Storm Insurance: A Key Segment in Market Growth
Storm insurance ensures coverage of major storm-related damages to buildings, personal property, and uninhabitable properties against financial loss, repair, replacement, and living expenses. Storm insurance protects homeowners, businesses, farming producers, cars, marine and aviation sectors, and government projects from financial losses due to damage caused by storms. It secures business operations, guarantees crops, animals, vehicles, and cargoes, and protects large-scale development projects.
The global catastrophe insurance market is further divided by geography, including North America (the US and Canada), Asia-Pacific (India, China, Japan, South Korea, Australia and New Zealand, ASEAN Countries, and the Rest of Asia-Pacific), Europe (the UK, Germany, France, Italy, Spain, Russia, and the Rest of Europe), and the Rest of the World (the Middle East & Africa, and Latin America).

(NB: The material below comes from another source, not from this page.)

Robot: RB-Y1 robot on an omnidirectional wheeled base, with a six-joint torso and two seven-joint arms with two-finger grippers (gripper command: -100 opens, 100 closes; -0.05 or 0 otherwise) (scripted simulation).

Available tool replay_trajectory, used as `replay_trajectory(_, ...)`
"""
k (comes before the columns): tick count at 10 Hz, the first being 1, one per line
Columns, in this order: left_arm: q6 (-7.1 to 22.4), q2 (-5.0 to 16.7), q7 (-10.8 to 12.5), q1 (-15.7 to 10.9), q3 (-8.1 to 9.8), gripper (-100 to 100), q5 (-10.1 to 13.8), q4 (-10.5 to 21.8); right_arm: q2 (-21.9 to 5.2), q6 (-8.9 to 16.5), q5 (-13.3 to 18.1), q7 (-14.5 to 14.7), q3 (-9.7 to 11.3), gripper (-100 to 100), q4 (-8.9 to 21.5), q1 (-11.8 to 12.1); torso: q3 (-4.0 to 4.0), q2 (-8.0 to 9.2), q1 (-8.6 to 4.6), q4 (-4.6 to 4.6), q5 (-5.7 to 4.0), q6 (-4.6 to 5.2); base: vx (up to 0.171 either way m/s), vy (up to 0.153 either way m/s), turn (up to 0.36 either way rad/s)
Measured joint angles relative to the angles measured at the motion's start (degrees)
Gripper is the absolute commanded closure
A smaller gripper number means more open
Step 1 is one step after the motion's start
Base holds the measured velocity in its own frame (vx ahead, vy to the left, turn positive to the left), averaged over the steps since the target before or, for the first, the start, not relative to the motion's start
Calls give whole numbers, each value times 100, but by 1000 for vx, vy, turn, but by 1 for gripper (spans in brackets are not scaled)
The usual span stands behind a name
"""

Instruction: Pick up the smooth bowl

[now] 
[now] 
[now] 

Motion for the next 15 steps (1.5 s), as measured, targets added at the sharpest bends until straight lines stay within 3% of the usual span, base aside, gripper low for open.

Government Investments and Modernization in Asia-Pacific
India's diverse climate and topography make it susceptible to frequent flooding, impacting livelihoods and driving market growth, especially for those without financial safety nets. For instance, in February 2024, India's WRMS Global collaborated with MIC Global to introduce a flood resilience insurance product for gig workers and merchants. The insurance, utilizing MIC Global's MiIncome digital reinsurance platform, seeks to reduce the financial effects of income loss due to floods. The Flood Resilience trigger addresses micro businesses, merchants, and gig workers in India, offering financial coverage against local flooding. The collaboration utilizes WRMS Global's experience to boost productivity, promote sustainable practices, and guarantee income reliability.

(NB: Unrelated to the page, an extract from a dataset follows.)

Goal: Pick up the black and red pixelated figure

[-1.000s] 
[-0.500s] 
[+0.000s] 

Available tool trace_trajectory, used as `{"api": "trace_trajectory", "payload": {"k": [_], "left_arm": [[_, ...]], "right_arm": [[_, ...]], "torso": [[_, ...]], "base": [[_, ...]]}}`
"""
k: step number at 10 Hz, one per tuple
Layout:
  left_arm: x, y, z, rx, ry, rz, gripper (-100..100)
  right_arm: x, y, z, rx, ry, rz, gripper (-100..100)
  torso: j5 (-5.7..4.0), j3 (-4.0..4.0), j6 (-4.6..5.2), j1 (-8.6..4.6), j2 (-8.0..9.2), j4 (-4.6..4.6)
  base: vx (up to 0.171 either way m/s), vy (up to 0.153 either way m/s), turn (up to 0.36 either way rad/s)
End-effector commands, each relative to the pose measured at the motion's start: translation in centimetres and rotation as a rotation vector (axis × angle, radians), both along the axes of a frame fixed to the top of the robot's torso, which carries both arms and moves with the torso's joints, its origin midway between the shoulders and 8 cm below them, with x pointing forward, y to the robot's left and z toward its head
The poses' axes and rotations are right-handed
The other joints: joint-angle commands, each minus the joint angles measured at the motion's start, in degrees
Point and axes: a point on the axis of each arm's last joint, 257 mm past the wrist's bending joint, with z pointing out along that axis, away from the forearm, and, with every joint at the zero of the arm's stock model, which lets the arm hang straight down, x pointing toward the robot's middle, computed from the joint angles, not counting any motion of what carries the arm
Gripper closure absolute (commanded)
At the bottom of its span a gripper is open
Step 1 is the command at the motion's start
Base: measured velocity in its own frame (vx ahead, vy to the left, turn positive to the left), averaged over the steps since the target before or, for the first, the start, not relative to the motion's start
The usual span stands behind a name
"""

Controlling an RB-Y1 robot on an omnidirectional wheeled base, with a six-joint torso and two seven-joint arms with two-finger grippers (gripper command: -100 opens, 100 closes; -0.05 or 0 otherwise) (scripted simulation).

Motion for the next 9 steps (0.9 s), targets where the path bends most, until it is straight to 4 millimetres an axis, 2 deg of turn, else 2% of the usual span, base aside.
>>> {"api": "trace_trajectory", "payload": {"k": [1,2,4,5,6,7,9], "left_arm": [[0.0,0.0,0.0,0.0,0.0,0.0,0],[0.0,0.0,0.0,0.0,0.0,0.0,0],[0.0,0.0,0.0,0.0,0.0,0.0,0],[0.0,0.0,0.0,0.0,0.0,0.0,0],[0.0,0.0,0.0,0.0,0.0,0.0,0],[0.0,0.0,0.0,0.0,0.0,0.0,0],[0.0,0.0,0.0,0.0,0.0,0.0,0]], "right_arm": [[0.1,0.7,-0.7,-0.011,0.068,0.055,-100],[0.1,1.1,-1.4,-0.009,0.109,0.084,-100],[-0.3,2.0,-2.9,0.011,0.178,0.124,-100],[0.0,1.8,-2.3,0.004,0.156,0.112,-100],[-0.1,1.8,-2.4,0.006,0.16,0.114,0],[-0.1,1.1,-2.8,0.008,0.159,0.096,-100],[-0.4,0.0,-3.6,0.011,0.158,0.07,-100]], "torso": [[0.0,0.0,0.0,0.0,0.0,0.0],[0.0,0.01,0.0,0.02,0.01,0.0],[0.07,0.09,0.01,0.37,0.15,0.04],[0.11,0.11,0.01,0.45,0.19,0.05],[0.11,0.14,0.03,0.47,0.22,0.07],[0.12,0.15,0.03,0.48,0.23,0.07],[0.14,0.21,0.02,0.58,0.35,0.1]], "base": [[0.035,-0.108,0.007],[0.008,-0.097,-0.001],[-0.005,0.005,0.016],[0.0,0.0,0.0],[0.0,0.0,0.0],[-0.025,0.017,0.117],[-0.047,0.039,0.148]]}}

North America Region Dominates the Market with Major Share
North America holds a significant share because the hurricane model is a computer-based system that is utilized to forecast and simulate hurricane formation, intensity, path, and effect. It can be divided into physical models, statistical models, and hybrid models that are capable of utilizing atmospheric conditions, oceanic data, and past storm history. Hurricane simulations are applied in weather forecasting, disaster planning, climate change studies, energy applications, and crop impact studies, offering real-time forecasts, long-term trend identification, and protection planning. Additionally, natural disaster risks have increased insurance costs, rendering coverage more expensive, elevating uninsured property, and causing some insurers to leave markets. For instance, in August 2024, Aon unveiled an upgraded hurricane model designed to more effectively manage storm risk, as US hurricanes have caused $1.1 trillion in economic damage and $520 billion in insured losses since 2000. This new model, Impact Forecasting's US Hurricane v3.0, includes real-time updates and enhancements such as an updated event set, refined hazard and vulnerability components, and a broader range of occupancy classes and modifiers to more accurately define exposure that is crucial for the reinsurance industry.

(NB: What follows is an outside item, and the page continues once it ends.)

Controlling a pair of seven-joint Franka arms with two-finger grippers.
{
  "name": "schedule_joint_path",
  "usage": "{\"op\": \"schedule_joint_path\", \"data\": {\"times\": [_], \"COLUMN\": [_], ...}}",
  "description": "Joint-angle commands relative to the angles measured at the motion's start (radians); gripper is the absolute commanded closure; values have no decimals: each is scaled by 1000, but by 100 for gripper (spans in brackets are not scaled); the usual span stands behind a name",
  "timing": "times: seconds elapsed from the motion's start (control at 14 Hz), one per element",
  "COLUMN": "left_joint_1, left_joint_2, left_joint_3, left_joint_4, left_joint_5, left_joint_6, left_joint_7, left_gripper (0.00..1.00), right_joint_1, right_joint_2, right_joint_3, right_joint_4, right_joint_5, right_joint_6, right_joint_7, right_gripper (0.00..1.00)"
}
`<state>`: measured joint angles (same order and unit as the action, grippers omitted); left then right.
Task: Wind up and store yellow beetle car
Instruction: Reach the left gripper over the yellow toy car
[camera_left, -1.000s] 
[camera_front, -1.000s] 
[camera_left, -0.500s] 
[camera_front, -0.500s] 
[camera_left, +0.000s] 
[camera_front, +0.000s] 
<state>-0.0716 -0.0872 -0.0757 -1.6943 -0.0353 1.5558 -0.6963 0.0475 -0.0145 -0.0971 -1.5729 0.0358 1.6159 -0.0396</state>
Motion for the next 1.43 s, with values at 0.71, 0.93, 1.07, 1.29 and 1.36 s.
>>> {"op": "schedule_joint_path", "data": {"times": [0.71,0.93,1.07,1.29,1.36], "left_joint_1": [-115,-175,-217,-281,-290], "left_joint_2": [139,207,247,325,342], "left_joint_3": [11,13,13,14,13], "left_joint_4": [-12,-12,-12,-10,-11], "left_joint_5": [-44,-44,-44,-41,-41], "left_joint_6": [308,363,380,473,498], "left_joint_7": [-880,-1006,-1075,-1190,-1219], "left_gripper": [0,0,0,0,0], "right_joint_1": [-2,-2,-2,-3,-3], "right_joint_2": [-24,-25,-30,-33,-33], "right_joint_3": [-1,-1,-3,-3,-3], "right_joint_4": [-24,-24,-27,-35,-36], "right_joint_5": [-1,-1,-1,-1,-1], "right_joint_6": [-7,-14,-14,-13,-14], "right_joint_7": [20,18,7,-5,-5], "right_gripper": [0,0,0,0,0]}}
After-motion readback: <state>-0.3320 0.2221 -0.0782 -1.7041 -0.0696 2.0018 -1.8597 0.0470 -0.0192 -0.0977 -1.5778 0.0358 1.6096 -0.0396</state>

The major companies operating in the global catastrophe insurance market include Allianz, People's Insurance Company of China Ltd., Selective Insurance Group, Inc., Sompo International Holdings Ltd., and Tokio Marine & Nichido Fire Insurance Co., Ltd., among others. Market players are leveraging partnerships, collaborations, mergers, and acquisition strategies for business expansion and innovative product development to maintain their market positioning.